Police besiege ActionAid Uganda premises last month. The organisation, like many other civil society organisations in Uganda- operate under shrinking political space. PHOTO BY ALEX ESAGALA

KAMPALA- The Directorate of Criminal Investigations (CID) has written to the Non-Government Organisation Bureau about the three civil society organisations it is investigating.
The CID is investigating ActionAid Uganda, the Uhuru Institute for Social Development and Great Lakes Institute of Strategic Studies (GLISS) for allegedly funding Opposition projects that the government believe are intended to cause unrest in the country.
Investigators have demanded from Non-Government Organisation Bureau work plans and budgets of the three organisations.

The spokesman of CID, Mr Vicent Ssekate, said the detectives want to understand whether the three organisations are following the law.

“After the search of the offices of these organisations, our investigators found evidence that we suspect doesn’t tally with their mandate they stipulated while registering with the NGO Bureau. The purpose of our letter to the bureau is to obtain officially what they committed themselves to do in Uganda,” Mr Ssekate said yesterday.
The NGO Bureau was established under the NGO Act of 2016 to register, regulate, and oversee all NGO operations in the country.

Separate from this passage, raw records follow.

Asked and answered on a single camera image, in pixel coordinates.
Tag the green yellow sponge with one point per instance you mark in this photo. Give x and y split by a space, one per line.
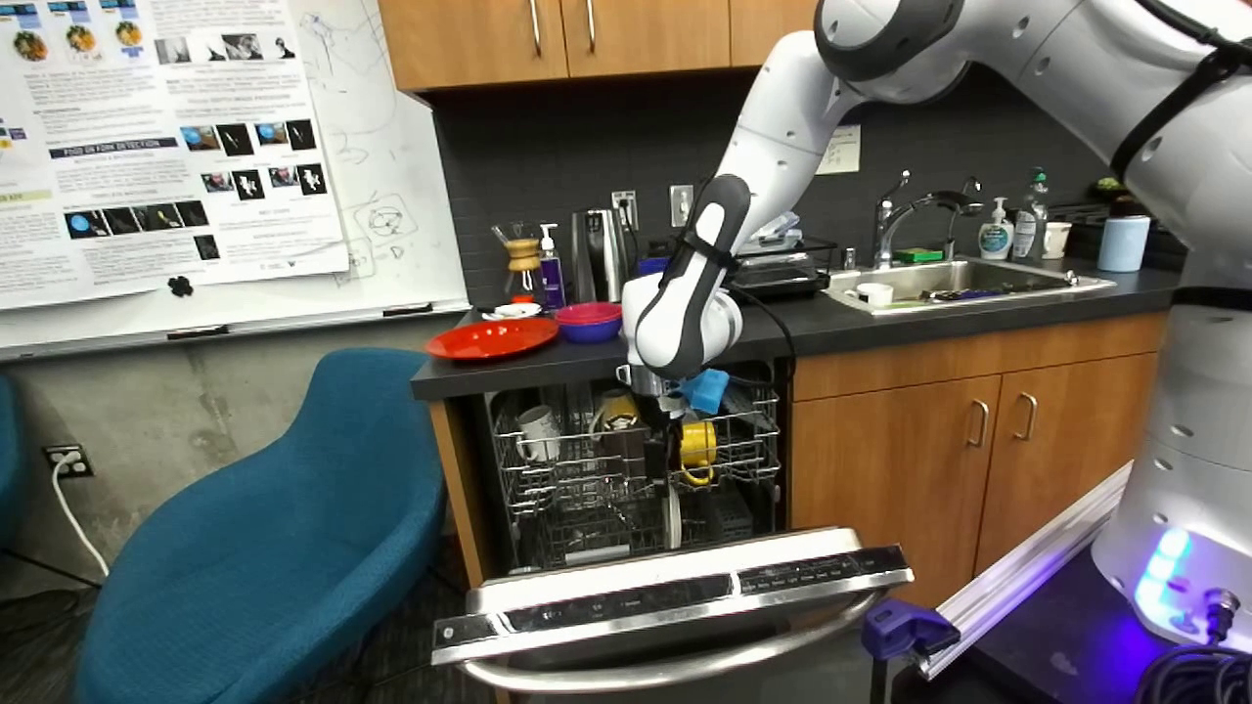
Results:
919 254

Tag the stainless steel sink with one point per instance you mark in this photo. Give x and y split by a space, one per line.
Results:
965 284

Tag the wall power outlet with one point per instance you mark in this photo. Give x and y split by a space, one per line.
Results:
67 460

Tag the wooden cabinets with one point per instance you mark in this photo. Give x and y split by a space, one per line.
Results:
451 45
961 446

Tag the stainless dishwasher door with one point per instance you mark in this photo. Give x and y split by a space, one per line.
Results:
667 618

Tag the grey dishwasher rack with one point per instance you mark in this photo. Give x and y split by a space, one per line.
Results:
627 463

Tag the red plate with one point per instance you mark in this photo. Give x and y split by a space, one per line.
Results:
493 338

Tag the steel electric kettle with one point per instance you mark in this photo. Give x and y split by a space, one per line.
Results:
601 254

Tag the lower wooden cabinets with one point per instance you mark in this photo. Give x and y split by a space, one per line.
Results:
961 446

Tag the chrome kitchen faucet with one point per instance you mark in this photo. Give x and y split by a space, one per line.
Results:
892 209

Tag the clear soap dispenser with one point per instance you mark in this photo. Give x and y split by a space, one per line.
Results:
993 238

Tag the glass coffee carafe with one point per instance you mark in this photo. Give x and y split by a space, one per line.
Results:
521 262

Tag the lower dishwasher rack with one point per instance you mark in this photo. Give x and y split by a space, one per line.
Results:
656 520

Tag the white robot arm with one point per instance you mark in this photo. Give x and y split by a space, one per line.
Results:
1156 86

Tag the black dish drying rack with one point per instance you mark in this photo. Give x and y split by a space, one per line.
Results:
777 277

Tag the white mug in rack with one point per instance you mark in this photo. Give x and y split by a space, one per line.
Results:
537 434

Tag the teal chair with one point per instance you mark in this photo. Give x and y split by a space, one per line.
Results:
11 463
258 574

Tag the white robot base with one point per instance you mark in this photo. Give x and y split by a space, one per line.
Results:
1179 541

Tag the white mug in sink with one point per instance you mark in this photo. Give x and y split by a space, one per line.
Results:
875 294

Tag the paper note on wall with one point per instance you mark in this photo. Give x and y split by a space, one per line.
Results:
842 155

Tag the whiteboard with posters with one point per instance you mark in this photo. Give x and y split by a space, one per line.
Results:
194 170

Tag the purple bowl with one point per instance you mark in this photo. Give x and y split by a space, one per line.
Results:
589 321

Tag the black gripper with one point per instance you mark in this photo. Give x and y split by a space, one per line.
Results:
667 408

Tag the purple soap bottle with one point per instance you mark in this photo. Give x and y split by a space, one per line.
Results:
550 268

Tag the upper wooden cabinets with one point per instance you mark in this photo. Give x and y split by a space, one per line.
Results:
451 45

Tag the yellow ribbed mug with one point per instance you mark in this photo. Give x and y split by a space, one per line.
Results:
699 450

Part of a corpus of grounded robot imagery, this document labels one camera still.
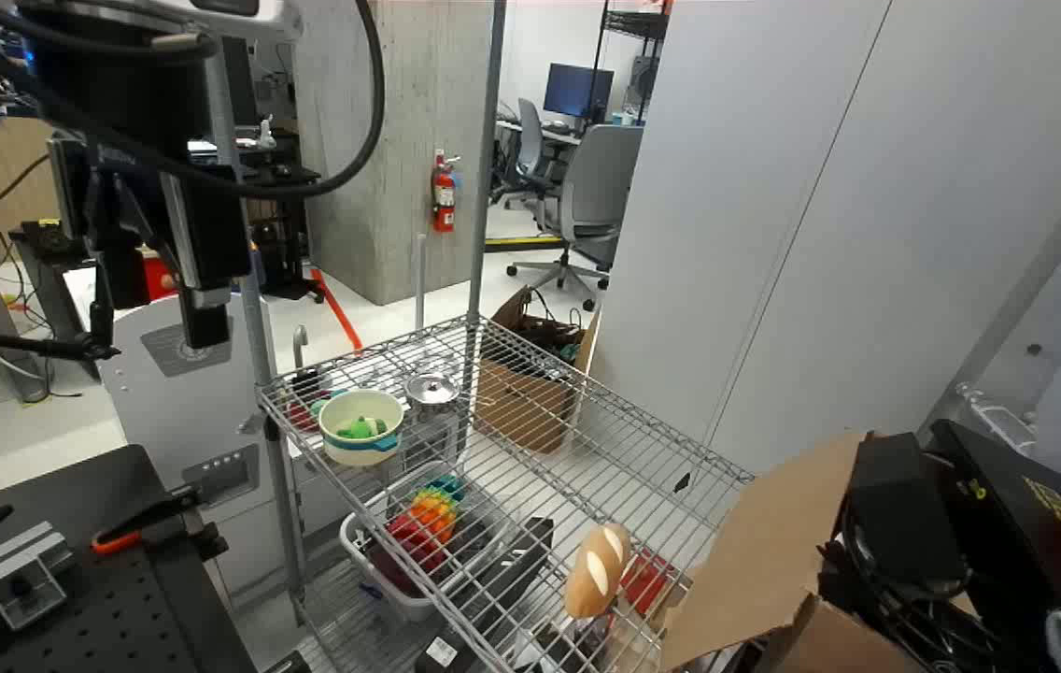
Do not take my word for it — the bread loaf toy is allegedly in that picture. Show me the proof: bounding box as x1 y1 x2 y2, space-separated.
564 525 630 618

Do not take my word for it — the wire metal shelf rack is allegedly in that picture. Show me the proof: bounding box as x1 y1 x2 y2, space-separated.
201 0 757 673

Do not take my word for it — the silver pot lid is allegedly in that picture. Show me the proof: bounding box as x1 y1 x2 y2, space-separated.
409 378 461 409

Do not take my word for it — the white pot with teal handles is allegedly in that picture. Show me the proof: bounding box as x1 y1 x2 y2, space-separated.
313 388 409 468

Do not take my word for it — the rainbow stacking toy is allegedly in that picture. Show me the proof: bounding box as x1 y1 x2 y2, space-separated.
384 475 462 556

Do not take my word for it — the black box under shelf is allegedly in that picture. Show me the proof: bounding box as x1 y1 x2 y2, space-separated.
447 516 553 630

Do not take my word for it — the brown cardboard flap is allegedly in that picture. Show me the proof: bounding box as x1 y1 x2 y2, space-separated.
661 435 862 668

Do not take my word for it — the grey office chair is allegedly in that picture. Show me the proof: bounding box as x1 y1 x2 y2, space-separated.
507 124 641 309

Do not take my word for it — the computer monitor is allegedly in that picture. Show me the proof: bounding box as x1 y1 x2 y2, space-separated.
542 64 613 124

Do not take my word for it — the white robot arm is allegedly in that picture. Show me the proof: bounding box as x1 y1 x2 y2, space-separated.
0 0 384 358

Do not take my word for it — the red box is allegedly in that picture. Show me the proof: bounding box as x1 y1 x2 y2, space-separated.
143 257 181 298

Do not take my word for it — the black equipment case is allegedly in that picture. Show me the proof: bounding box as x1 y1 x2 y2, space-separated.
819 418 1061 673

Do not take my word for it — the grey robot control box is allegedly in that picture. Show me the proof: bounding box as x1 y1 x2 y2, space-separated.
98 298 285 592

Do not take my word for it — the open cardboard box on floor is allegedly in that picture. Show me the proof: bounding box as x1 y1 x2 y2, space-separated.
475 289 593 453

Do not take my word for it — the white plastic basket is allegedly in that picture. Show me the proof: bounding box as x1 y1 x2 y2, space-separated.
340 463 507 622

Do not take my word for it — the green plush toy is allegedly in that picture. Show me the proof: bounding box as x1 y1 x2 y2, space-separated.
333 416 390 443

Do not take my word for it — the black camera tripod arm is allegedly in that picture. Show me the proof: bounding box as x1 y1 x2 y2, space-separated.
0 156 121 368

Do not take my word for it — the red object under shelf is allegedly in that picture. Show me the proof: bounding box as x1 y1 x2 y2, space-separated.
620 555 674 618

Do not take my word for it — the red fire extinguisher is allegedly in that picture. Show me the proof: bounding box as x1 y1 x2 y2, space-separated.
430 151 456 237

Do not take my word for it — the orange handled clamp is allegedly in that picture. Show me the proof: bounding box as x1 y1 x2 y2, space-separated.
91 487 229 562

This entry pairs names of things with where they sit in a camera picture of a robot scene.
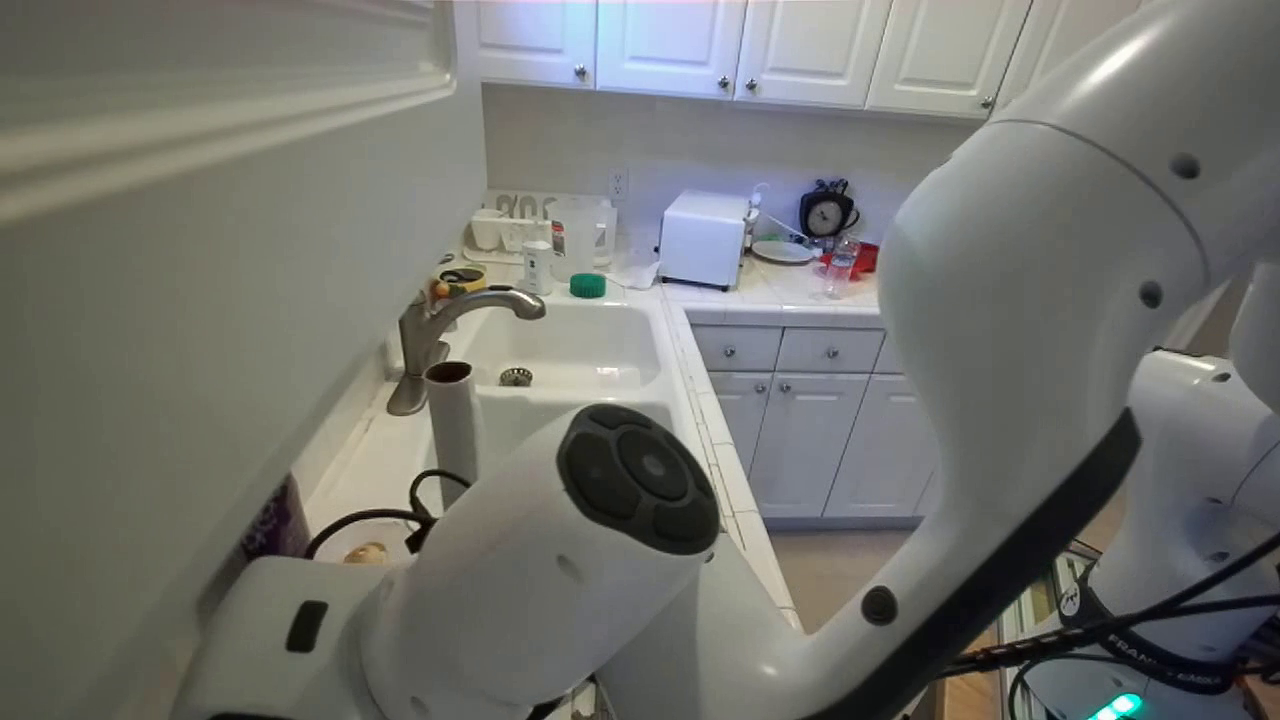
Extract white double sink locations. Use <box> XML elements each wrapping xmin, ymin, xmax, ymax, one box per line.
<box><xmin>449</xmin><ymin>300</ymin><xmax>689</xmax><ymax>474</ymax></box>

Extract white paper towel tube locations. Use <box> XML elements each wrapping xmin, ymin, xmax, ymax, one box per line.
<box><xmin>427</xmin><ymin>362</ymin><xmax>475</xmax><ymax>506</ymax></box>

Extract green round container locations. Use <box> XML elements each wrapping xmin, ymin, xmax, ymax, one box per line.
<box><xmin>566</xmin><ymin>274</ymin><xmax>609</xmax><ymax>300</ymax></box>

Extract white cabinets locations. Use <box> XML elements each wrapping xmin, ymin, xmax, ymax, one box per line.
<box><xmin>472</xmin><ymin>0</ymin><xmax>1149</xmax><ymax>120</ymax></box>
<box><xmin>695</xmin><ymin>324</ymin><xmax>935</xmax><ymax>526</ymax></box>

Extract black round clock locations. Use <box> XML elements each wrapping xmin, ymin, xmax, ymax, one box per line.
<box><xmin>799</xmin><ymin>182</ymin><xmax>855</xmax><ymax>242</ymax></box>

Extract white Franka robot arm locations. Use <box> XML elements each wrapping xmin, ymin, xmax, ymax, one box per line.
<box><xmin>176</xmin><ymin>0</ymin><xmax>1280</xmax><ymax>720</ymax></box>

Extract white dish rack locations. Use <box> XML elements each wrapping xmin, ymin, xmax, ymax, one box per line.
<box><xmin>468</xmin><ymin>193</ymin><xmax>553</xmax><ymax>253</ymax></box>

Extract white lower cabinets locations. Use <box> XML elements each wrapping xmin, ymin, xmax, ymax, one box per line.
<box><xmin>695</xmin><ymin>324</ymin><xmax>935</xmax><ymax>526</ymax></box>

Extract chrome kitchen faucet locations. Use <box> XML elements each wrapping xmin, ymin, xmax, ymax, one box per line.
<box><xmin>388</xmin><ymin>284</ymin><xmax>549</xmax><ymax>415</ymax></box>

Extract white upper cabinets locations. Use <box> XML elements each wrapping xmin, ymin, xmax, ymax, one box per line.
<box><xmin>472</xmin><ymin>0</ymin><xmax>1149</xmax><ymax>120</ymax></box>

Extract red cup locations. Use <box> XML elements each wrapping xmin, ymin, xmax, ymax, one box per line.
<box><xmin>851</xmin><ymin>242</ymin><xmax>879</xmax><ymax>281</ymax></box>

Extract white toaster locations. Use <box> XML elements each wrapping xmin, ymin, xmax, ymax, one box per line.
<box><xmin>660</xmin><ymin>193</ymin><xmax>746</xmax><ymax>288</ymax></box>

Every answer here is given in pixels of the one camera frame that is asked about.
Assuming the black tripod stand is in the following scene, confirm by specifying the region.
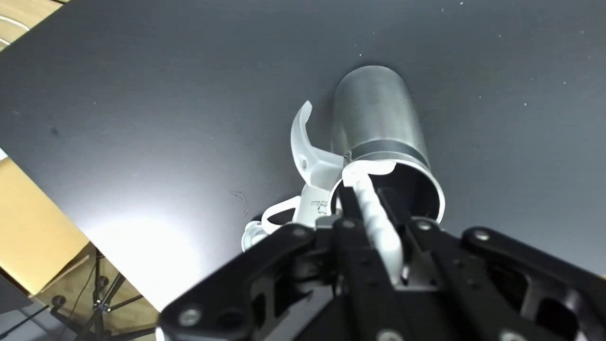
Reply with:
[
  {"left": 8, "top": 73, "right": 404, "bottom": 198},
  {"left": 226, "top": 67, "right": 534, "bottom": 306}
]
[{"left": 0, "top": 253, "right": 157, "bottom": 341}]

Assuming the white ceramic mug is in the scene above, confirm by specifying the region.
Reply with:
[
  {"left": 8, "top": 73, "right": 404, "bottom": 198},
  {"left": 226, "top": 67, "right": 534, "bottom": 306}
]
[{"left": 241, "top": 186, "right": 330, "bottom": 251}]

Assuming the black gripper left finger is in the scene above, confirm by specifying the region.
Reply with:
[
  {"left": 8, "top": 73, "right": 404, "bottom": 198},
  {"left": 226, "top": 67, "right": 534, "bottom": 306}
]
[{"left": 333, "top": 188, "right": 405, "bottom": 341}]

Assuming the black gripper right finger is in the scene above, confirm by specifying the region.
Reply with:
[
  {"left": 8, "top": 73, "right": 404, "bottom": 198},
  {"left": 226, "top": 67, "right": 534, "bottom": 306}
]
[{"left": 379, "top": 190, "right": 504, "bottom": 341}]

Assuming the stainless steel flask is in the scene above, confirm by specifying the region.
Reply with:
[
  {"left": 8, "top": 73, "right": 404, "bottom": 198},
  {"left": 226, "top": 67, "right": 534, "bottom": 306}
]
[{"left": 288, "top": 63, "right": 447, "bottom": 226}]

Two weeks ago, detectives raided ActionAid Uganda and GLISS on the same allegations. The offices of the two CSOs were searched and financial documents and mobile phones of the workers seized by detectives.
Another CSO, Solidarity Uganda in Lira District, was raided and its workers arrested on September 21. All affected organisations deny allegations that they are funding projects to destabilise the country.
Since the raids, police have not got back to the NGO managers on the offences they committed. The affected NGOs are still open, but their operations have been constrained since their financial departments were disrupted by the detectives.
Human Rights Defender under the National Coalition of Human Rights Defenders Uganda has since condemned the police action, which they described as a ploy to muzzle civil society.
Mr Ssekate said by Wednesday they will have a clear picture of the offences against the managers of the organisations.